Laying the Foundations for a Hügelkultur Garden Bed

Emily Brammerson
3 min readAug 28, 2023

This week has been blazing hot. We live in Southern Wisconsin and the temperatures here were an abnormal 90-100 degrees Fahrenheit. On top of that, our area has had very little rainfall this summer and lots of poor air quality days due to wildfires north of us. This latest heat wave kept us almost exclusively indoor during daylight hours.

Still, several days this week, as the sun rose and before my husband went to work, I was out in our northeastern acre setting the foundation for our first garden bed. Today we woke up, it was Saturday and it was different.
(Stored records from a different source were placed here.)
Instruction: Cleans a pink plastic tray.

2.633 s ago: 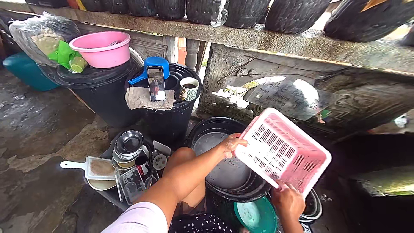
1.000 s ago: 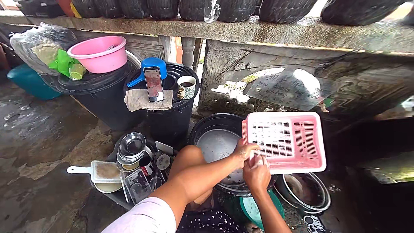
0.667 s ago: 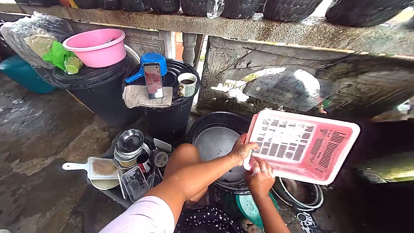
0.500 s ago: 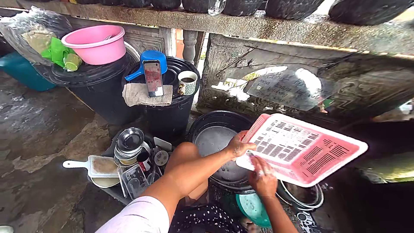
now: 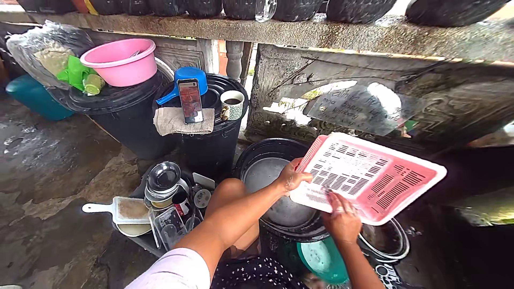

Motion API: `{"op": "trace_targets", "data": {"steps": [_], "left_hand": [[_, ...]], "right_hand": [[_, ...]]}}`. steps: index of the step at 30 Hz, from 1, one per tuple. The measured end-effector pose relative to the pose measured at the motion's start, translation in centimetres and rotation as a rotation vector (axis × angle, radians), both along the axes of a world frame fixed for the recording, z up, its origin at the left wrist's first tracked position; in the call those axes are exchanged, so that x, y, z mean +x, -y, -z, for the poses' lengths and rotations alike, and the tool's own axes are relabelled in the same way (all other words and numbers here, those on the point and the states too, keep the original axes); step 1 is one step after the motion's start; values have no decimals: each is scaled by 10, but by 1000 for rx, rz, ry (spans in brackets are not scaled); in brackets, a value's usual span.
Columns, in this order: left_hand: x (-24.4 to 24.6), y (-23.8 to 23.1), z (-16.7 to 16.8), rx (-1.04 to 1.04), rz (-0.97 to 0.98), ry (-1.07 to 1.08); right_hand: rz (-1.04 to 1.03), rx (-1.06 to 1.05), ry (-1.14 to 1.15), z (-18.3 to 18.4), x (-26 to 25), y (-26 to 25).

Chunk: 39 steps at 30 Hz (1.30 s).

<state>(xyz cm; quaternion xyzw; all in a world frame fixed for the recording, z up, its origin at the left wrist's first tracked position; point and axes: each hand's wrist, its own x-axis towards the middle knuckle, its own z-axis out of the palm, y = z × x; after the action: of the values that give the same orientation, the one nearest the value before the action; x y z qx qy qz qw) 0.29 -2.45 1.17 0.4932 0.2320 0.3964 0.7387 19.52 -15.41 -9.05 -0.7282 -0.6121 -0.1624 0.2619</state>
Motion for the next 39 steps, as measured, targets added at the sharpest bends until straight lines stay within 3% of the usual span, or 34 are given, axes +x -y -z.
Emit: {"op": "trace_targets", "data": {"steps": [3, 7, 9, 12, 15, 17, 21, 24, 27, 29, 33, 37, 39], "left_hand": [[5, 3, 3, -34, 2, 47], [25, 10, 14, -38, 3, -11], [24, 12, 14, -9, 31, -42], [11, 5, 5, 48, 80, -21], [-6, -9, -7, 51, 133, 22], [-11, -13, -10, -72, 153, 109], [14, -2, -6, -318, 103, 175], [48, 29, 20, -330, 108, 10], [62, 37, 41, -257, 28, 26], [52, 25, 36, -243, 69, -40], [42, 10, 29, -161, 137, -61], [52, 11, 31, -135, 55, 26], [46, 5, 26, -134, 41, -13]], "right_hand": [[236, -146, -101, -14, 11, 4], [80, -126, -162, -41, -101, -12], [23, -43, -121, -32, -120, -16], [-106, -27, 24, -16, -62, 0], [51, -217, 6, -29, 18, 29], [116, -167, 13, -45, 44, 43], [178, -28, 83, -83, 2, 24], [251, -88, -92, -88, -58, 0], [248, -270, -313, -73, -95, -15], [129, -351, -300, -58, -94, -12], [-122, -350, 107, -43, -55, -3], [-1, -453, -59, -73, -80, -18], [-26, -441, -95, -71, -92, -23]]}}
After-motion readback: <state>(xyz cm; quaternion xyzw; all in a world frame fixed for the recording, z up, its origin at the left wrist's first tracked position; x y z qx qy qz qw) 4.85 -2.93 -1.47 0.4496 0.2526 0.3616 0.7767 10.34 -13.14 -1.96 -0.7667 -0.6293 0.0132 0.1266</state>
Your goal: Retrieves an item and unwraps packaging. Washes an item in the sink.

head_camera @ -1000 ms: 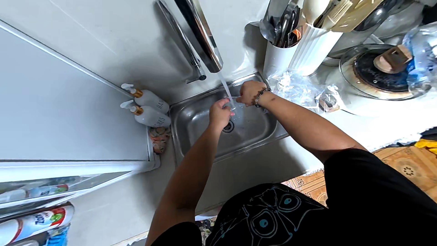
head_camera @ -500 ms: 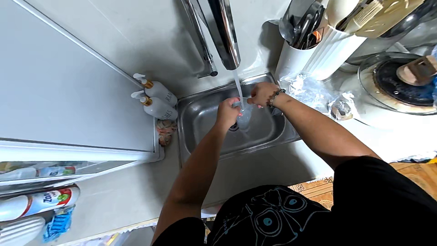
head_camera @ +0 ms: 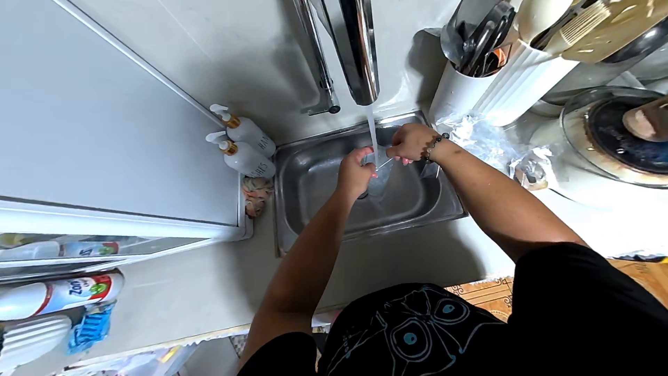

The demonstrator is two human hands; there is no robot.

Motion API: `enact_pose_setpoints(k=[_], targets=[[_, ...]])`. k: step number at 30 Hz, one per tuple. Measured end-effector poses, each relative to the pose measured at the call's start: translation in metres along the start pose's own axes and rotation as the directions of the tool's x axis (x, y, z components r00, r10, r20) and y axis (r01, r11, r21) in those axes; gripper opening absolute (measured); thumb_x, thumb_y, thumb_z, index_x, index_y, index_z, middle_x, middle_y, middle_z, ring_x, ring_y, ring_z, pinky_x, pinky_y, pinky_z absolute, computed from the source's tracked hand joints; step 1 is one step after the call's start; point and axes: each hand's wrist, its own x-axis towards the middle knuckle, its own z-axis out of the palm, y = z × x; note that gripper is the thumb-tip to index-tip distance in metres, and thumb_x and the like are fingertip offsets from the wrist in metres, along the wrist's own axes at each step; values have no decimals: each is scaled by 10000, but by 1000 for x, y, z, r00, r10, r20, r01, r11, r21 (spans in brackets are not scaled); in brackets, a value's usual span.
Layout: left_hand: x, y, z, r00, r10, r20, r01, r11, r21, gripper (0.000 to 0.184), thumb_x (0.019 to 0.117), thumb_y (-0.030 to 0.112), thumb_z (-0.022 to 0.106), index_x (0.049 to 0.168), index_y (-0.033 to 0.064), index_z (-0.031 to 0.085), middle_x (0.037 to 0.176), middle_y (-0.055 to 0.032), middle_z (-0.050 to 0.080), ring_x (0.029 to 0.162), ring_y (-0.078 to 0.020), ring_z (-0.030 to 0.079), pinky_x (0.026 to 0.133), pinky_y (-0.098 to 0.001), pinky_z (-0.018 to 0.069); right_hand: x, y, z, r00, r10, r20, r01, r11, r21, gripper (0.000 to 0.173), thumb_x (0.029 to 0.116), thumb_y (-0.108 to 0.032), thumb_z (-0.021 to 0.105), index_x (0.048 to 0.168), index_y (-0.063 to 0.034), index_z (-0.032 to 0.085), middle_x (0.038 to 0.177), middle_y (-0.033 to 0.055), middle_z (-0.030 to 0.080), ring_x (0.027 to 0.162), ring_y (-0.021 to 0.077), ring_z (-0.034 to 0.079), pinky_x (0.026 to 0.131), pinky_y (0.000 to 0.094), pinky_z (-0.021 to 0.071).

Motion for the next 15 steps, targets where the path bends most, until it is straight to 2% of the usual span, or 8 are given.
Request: enact_pose_setpoints(k=[7, 15], targets=[[1, -2, 1, 1000, 9, -11, -10, 1000, -19, 401, 940, -35, 595, 1330, 46, 641, 1343, -125, 634, 817, -168, 709, 760, -356, 612, -1, 0, 0, 1000, -2, -11, 2, 1000, 21, 346, 976, -396, 661, 841, -90, 749, 689, 65, 697, 621, 212, 660, 674, 518, 540], [1, 1, -1, 1000, 0, -3, 0, 1000, -21, 399, 936, -47, 590, 1319, 50, 643, 1384, -110, 625, 835, -167, 717, 767, -352, 613, -3, 3, 2, 1000, -13, -22, 14, 1000, 24, 354, 976, -399, 654, 831, -89, 744, 674, 64, 685, 612, 213, 651, 662, 516, 533]])
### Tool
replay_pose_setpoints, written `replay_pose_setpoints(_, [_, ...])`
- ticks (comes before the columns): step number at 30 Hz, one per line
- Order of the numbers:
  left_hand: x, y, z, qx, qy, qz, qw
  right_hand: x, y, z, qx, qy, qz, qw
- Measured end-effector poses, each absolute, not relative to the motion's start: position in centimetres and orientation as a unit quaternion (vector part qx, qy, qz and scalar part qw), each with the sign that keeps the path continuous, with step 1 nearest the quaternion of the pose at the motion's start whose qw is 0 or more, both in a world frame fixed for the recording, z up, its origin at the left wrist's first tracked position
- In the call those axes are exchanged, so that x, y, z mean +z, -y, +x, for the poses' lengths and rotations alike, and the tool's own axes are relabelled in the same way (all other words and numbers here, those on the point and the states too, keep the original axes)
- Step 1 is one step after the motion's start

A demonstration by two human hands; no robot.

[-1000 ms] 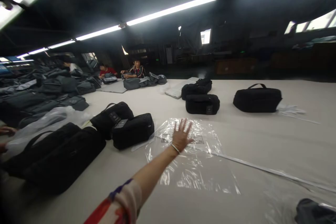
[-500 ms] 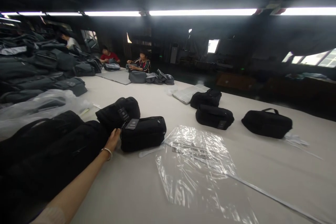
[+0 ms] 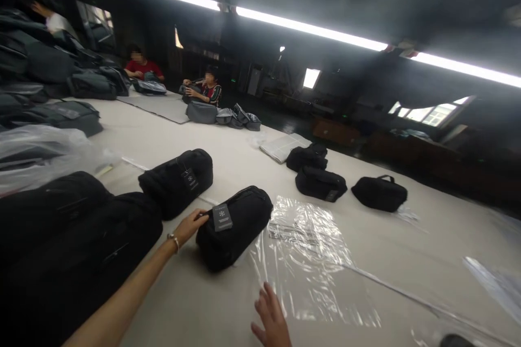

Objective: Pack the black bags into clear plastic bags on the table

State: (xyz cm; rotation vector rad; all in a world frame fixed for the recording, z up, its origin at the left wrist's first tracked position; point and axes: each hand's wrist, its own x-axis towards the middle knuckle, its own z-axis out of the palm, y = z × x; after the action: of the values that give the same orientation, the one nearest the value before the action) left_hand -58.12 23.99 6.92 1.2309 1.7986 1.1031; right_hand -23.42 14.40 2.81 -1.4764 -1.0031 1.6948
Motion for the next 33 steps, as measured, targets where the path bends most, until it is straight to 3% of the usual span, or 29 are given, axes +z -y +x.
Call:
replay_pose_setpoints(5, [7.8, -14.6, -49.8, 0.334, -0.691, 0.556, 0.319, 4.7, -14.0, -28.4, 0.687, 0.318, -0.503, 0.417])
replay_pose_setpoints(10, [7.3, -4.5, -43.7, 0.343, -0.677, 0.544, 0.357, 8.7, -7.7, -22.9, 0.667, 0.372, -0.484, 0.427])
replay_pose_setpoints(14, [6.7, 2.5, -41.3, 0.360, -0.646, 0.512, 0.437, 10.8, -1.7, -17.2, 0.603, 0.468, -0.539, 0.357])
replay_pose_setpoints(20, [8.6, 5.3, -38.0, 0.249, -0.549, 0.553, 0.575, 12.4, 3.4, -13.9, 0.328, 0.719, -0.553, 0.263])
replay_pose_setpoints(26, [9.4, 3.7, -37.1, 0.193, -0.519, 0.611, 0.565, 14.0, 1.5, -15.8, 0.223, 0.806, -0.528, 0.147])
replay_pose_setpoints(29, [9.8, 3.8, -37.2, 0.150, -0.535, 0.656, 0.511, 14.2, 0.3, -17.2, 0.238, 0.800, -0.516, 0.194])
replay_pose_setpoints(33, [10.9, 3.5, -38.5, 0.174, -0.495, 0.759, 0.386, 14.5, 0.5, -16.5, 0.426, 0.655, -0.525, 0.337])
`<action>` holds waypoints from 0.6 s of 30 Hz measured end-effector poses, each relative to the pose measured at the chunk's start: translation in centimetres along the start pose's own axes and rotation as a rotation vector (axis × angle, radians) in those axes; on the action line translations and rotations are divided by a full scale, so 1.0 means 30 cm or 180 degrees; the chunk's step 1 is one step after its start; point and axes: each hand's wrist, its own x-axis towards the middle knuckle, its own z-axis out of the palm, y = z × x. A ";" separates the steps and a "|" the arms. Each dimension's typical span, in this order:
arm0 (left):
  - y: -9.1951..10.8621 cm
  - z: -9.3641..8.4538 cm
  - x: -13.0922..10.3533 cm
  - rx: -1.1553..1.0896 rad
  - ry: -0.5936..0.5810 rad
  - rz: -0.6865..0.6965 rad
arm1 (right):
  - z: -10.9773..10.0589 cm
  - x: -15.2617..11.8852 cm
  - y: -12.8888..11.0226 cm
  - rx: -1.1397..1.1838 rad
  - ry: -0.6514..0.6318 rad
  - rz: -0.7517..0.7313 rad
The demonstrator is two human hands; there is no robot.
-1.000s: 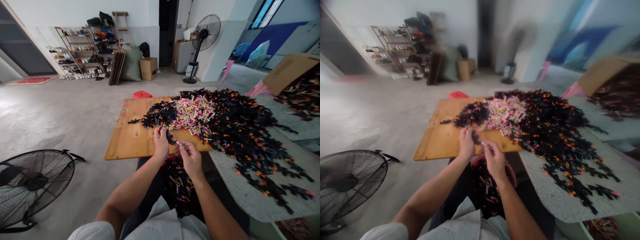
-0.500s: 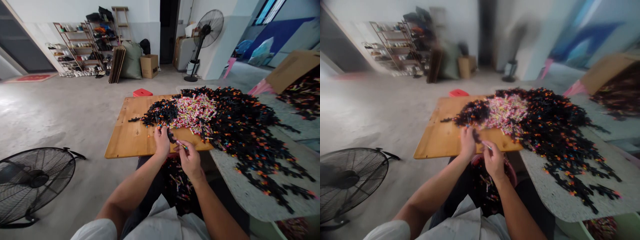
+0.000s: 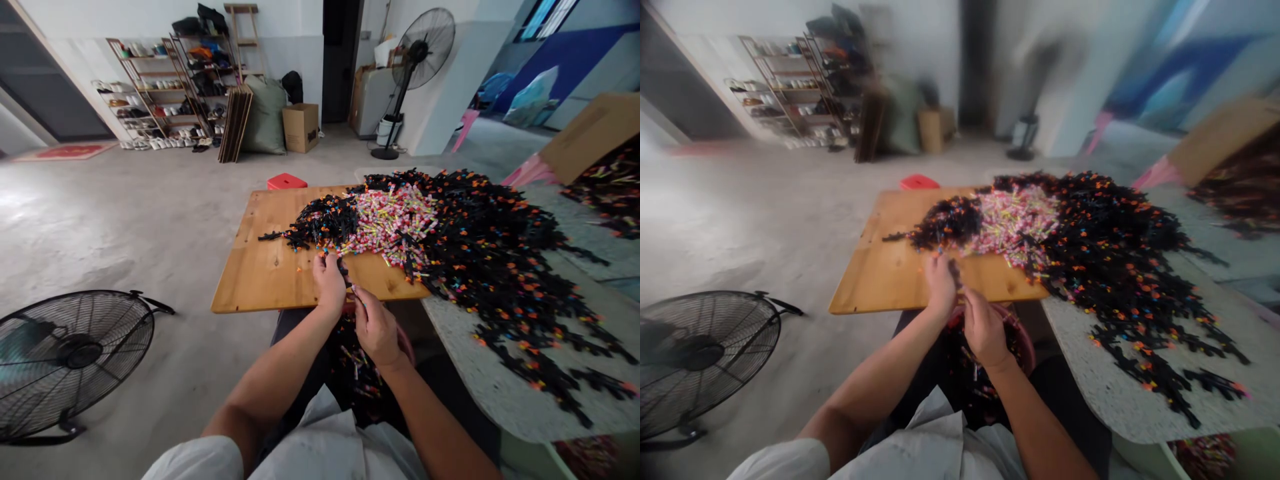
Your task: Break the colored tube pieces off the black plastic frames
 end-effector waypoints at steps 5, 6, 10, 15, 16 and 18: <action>-0.001 0.003 -0.001 0.0375 0.0045 -0.0129 | -0.021 0.000 0.029 -0.0244 -0.0046 -0.0579; -0.002 0.004 0.001 0.0417 0.0047 -0.0136 | -0.024 0.002 0.036 -0.0289 -0.0046 -0.0677; -0.007 0.013 0.009 0.0416 0.0094 -0.0168 | -0.034 0.013 0.063 -0.0415 -0.0106 -0.0816; -0.018 0.017 0.004 0.0347 0.0102 0.0066 | -0.055 0.024 0.058 -0.0164 -0.0276 -0.0624; -0.021 0.016 0.000 0.0308 0.0049 0.0141 | -0.059 0.024 0.048 -0.0067 -0.0250 -0.0472; -0.028 0.012 -0.006 0.0239 -0.0031 0.0173 | -0.064 0.018 0.023 0.0158 -0.0143 -0.0054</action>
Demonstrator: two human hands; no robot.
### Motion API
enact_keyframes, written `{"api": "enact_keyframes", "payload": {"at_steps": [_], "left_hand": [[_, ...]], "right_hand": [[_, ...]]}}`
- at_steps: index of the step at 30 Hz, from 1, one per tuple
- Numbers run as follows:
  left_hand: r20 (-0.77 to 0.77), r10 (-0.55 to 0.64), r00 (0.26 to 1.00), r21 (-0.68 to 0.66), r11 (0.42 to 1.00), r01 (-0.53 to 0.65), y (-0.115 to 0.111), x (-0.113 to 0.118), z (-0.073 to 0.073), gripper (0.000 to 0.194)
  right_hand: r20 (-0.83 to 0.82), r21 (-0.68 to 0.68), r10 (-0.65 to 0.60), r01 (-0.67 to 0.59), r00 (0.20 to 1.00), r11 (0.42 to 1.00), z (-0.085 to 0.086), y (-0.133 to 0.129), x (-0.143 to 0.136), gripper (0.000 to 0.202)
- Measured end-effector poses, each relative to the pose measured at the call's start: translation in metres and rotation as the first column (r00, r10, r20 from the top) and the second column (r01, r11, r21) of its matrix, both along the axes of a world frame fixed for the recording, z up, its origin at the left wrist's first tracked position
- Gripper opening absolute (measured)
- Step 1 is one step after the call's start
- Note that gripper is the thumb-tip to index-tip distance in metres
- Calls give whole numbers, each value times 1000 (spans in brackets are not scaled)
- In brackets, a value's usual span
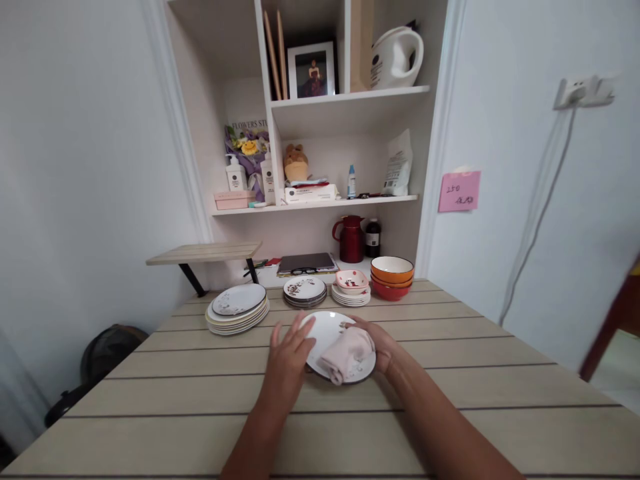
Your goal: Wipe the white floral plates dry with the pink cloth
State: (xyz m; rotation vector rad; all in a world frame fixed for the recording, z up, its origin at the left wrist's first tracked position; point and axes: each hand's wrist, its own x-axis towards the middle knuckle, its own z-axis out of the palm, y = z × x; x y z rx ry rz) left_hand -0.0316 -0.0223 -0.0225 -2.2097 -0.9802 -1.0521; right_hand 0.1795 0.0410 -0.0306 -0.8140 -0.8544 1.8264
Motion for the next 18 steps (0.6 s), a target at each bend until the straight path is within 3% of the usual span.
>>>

It began cool and breezy, very overcast in a — it might rain kind of way. I was looking forward to getting my shovel in the soil.

We are using a gardening technique called Hügelkultur which involves building a mound with tree limbs and other yard waste to create a garden bed that will better retain water. There’s a great fact sheet about Hügelkultur on the Oklahoma State University Extension website.

Oklahoma State University Extension. February, 2020. Typical Cross Section of a Hügelkultur.

We moved to our 7.5 acre homestead about a month ago and it has needed a lot of cleaning up. Though we are pretty limited on aged compost at the moment, I am excited to get some of the raw organic matter just lying around the yard into the ground and decomposing for our plants. We also have several outbuildings that used to shelter animals — manure and hay will make a great addition to the soil.

We are building a bed that is 25 feet long, 6 feet wide and potentially 2 feet deep with a 3 foot mound. I don’t know how deep I will realistically be able to dig in this soil since it is my first time digging into it. It is located at the bottom of an old horse pasture that slopes towards a tree lined ditch and then continues on down to the road.

This morning, while my husband did some very important and dangerous work at the house, my two little kids and I took a layer off the soil of most of the garden bed. We created several huge mounds of dirt which the kids shaped into dirt people and climbed all over. Worms, centipedes and countless ants we found so far have become close friends.

Image by my husband taken today after we had accumulated some more supplies around the bed. Includes sticks, grass and dirt.

In the next weeks we will continue digging until we reach the desired depth and then fill the hole first with large logs, then with layers of sticks, leaves, manure, grass cuttings and packing each layer to fill the gaps. Finally we’ll mix some compost with the recycled layers of topsoil to form the growing medium.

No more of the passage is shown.